▸ **What to work on**:
Every word in the data below belongs in your copy, exactly as given; the pictures do not.

▸ **Given data**:
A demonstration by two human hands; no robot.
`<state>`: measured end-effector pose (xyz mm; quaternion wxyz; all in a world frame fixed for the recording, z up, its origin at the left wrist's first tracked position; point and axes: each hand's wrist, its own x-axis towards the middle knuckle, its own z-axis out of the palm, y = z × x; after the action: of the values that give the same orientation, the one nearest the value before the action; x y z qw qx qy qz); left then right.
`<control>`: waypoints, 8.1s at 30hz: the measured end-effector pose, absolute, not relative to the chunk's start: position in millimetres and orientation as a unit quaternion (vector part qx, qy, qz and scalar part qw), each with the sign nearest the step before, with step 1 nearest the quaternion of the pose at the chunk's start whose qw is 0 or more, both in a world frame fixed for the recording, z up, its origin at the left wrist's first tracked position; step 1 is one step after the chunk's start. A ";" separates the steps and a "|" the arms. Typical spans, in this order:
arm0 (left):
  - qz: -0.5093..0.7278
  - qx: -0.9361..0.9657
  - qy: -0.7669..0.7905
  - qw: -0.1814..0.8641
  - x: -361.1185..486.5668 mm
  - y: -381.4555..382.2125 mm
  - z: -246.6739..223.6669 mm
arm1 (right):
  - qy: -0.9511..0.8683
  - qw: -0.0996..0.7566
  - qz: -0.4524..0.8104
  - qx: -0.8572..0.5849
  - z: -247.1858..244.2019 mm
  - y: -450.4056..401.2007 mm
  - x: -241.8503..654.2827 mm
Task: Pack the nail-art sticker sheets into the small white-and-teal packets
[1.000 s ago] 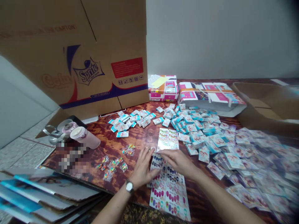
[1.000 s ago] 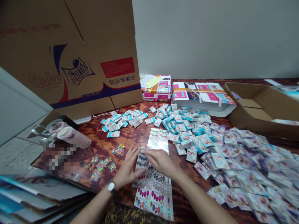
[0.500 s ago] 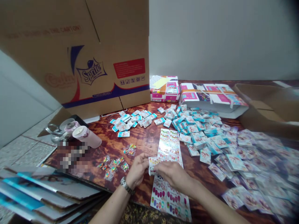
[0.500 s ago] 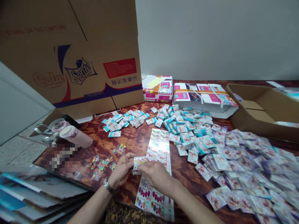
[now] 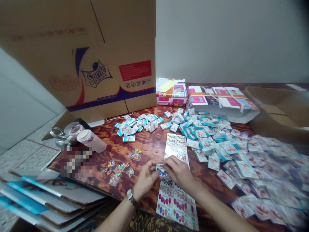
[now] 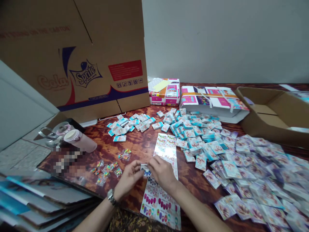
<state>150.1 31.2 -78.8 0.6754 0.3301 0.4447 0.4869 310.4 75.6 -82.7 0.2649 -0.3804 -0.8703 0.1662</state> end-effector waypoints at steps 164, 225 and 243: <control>0.288 0.800 0.514 0.114 134.8 30.4 -84.8 | -0.663 0.310 0.594 -0.333 -70.5 75.4 308.3; 0.207 0.783 0.586 0.019 156.1 35.1 -94.5 | -0.581 0.423 0.511 -0.471 -97.1 81.5 299.2; 0.097 0.863 0.488 0.081 154.8 10.5 -145.2 | -0.880 0.034 0.169 -0.444 -142.4 94.1 392.8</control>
<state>154.8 10.5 -145.2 0.0810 0.8634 0.4885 0.0966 392.8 94.1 -142.4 0.0343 -0.4435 -0.8796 0.1686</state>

▸ **Expected output**:
A demonstration by two human hands; no robot.
`<state>`: measured end-effector pose (xyz mm; quaternion wxyz; all in a world frame fixed for the recording, z up, its origin at the left wrist's first tracked position; point and axes: each hand's wrist, its own x-axis towards the middle knuckle, its own z-axis out of the palm, y = z × x; after the action: of the values that give the same orientation, the one nearest the value before the action; x y z qw qx qy qz); left then right.
`<control>`: waypoints, 8.1s at 30hz: the measured end-effector pose, absolute, not relative to the chunk's start: position in millimetres and orientation as a unit quaternion (vector part qx, qy, qz and scalar part qw), each with the sign nearest the step before, with step 1 nearest the quaternion of the pose at the chunk's start whose qw is 0 or more, both in a world frame fixed for the recording, z up, its origin at the left wrist's first tracked position; step 1 is one step after the chunk's start. A ";" separates the steps and a "|" the arms. Typical spans, in this order:
arm0 (left):
  - qz: -0.5093..0.7278
  - qx: -0.9361..0.9657
  - qy: -0.7669..0.7905
  - qw: -0.1814..0.8641
  - x: -361.1185..486.5668 mm
  - y: -381.4555..382.2125 mm
  - z: -246.6739..223.6669 mm
arm1 (right):
  - qy: -0.9511..0.8683
  - qw: -0.0996..0.7566
  - qz: -0.4524..0.8104
  - qx: -0.8572..0.5849
  - z: -247.1858..244.2019 mm
  - y: -450.4056..401.2007 mm
  - x: -241.8503..654.2827 mm
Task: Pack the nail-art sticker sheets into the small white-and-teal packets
[1.000 s ago] 
[1.000 s ago] 
[0.500 s ago] 
[0.500 s ago] 
[now] 
[now] 
<state>150.1 31.2 -78.8 0.6754 0.3301 0.4447 0.4869 310.4 75.6 -82.7 0.2649 -0.3804 -0.8703 0.1662</state> end-effector waypoints at steps 164, 225 and 243: <control>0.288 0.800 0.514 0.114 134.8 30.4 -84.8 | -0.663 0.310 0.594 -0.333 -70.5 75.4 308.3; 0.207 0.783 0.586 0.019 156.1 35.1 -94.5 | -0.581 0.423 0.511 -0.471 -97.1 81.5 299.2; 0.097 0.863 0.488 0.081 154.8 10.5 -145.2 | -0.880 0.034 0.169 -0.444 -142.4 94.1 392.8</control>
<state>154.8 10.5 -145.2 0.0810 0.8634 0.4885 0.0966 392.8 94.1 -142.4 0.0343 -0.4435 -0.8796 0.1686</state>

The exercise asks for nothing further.